Что могло быть более несходно с надменным тщеславием придворного фаворита, любимца дам и отважного воина, нежели заискивающая приниженность лекаря, который, казалось, принимал оскорбления с подобострастным восторгом, в то время как в тайниках души он сознавал, что обладает высоким превосходством учености — силой, какую дают человеку знание и ум, бесконечно его возвышавшие над невежественной знатью современного ему общества. Это свое превосходство Хенбейн Двайнинг сознавал так отчетливо, что, подобно содержателю зверинца, отваживался иногда забавы ради возбуждать буйный гнев в каком-нибудь Рэморни, уверенный, что внешнее смирение позволит ему уйти от бури, которую он вызвал сам. Так мальчишка, индеец швыряет легкий челнок, устойчивый в силу своей хрупкости, навстречу бурунам, которые неизбежно разбили бы в щепы более тяжелое судно. Что феодальный барон должен презирать низкородного врачевателя, разумелось само собой, хоть это не мешало рыцарю Рэморни подпасть под влияние Двайнинга, и нередко в их умственном поединке лекарь одерживал верх над противником, как иногда двенадцатилетний мальчик смиряет причуды норовистого коня, если владеет искусством выездки. Но далеко не так естественно было презрение Двайнинга к Рэморни. Сравнивая рыцаря с самим собой, он считал его чем-то вроде дикого животного, правда способного погубить человека, как бык рогами или волк зубами, но одержимого жалкими предрассудками и погрязшего в «церковном дурмане» — выражение, в которое Двайнинг включал религию всех толков. Вообще он считал Рэморни существом, коему сама природа назначила быть его рабом, добывающим для него золото в копях, а золото он боготворил, и стяжательство было его величайшей слабостью, хотя отнюдь не худшим пороком. В собственных глазах он оправдывал эту свою неблаговидную наклонность, убеждая самого себя, что ее источником была жажда власти.

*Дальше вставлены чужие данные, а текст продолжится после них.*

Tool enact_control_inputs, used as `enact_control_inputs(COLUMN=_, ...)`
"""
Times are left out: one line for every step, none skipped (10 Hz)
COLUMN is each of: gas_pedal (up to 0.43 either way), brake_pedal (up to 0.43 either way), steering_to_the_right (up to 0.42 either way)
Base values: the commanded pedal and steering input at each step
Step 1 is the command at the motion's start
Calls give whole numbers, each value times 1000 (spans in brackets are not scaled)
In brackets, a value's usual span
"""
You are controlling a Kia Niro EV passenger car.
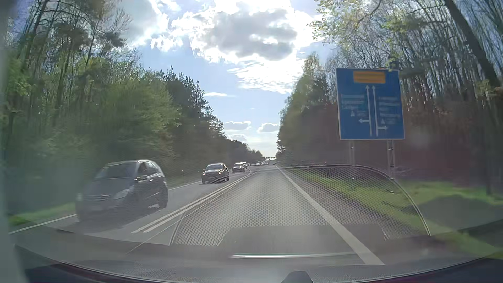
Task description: Follow the waypoints while adhering to traffic rules and regulations
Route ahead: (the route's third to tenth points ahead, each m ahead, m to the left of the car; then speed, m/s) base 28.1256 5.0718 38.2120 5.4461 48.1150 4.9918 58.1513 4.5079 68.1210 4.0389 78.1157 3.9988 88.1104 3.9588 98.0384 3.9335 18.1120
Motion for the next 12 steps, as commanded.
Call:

«Хенбейн Двайнинг, — говорил он, со сладострастием глядя на собранные втайне сокровища, когда время от времени навещал их, — ты не какой-нибудь глупый скупец, которого тешит в червонцах золотой их блеск, власть, которую они дают своему владельцу, — вот чем ты дорожишь! Что в том, что все это еще не в твоих руках? Ты любишь красоту, когда сам ты — жалкий, уродливый, бессильный старик? Вот та приманка, которая привлечет самую красивую пташку. Ты слаб и немощен, над тобою тяготеет гнет сильного? Вот то, что вооружит на твою защиту кое-кого посильнее, чем жалкий тиран, перед которым ты дрожал. Тебе потребна роскошь, ты жаждешь выставить напоказ свое богатство? В этом темном сундуке заперта не одна цепь привольных холмов, пересеченных долинами, не один прекрасный лес, кишащий дичью, и покорность тысячи вассалов. Нужна тебе милость при дворах светских или духовных владык? Улыбки королей, прощение старых твоих преступлений папами и священниками и терпимость, поощряющая одураченных духовенством глупцов пускаться на новые преступления? Все это святейшее попустительство пороку покупается на золото Даже месть, которую, как говорится, боги оставляют за собой — не уступать же человеку самый завидный кусок! — даже месть можно купить на золото! Но в мести можно достичь успеха и другим путем — высоким искусством, и такой путь куда благородней! А потому я приберегу свое сокровище на другие нужды, а месть свершу gratis[65], более того — к торжеству отмщения обиды я прибавлю сладость приумноженных богатств!»
Так размышлял Двайнинг, когда он, вернувшись от сэра Джона Рэморни, прибавил к общей массе своих накоплений золото, полученное за разнообразные услуги, затем, полюбовавшись минуты две на свои сокровища, он запер на ключ тайник и отправился в обход пациентов, уступая проход у стены каждому встречному, кланяясь и снимая шляпу перед самым скромным горожанином, владельцем какой-нибудь жалкой лавчонки, или даже перед подмастерьем, еле-еле зарабатывающим на хлеб трудом своих мозолистых рук.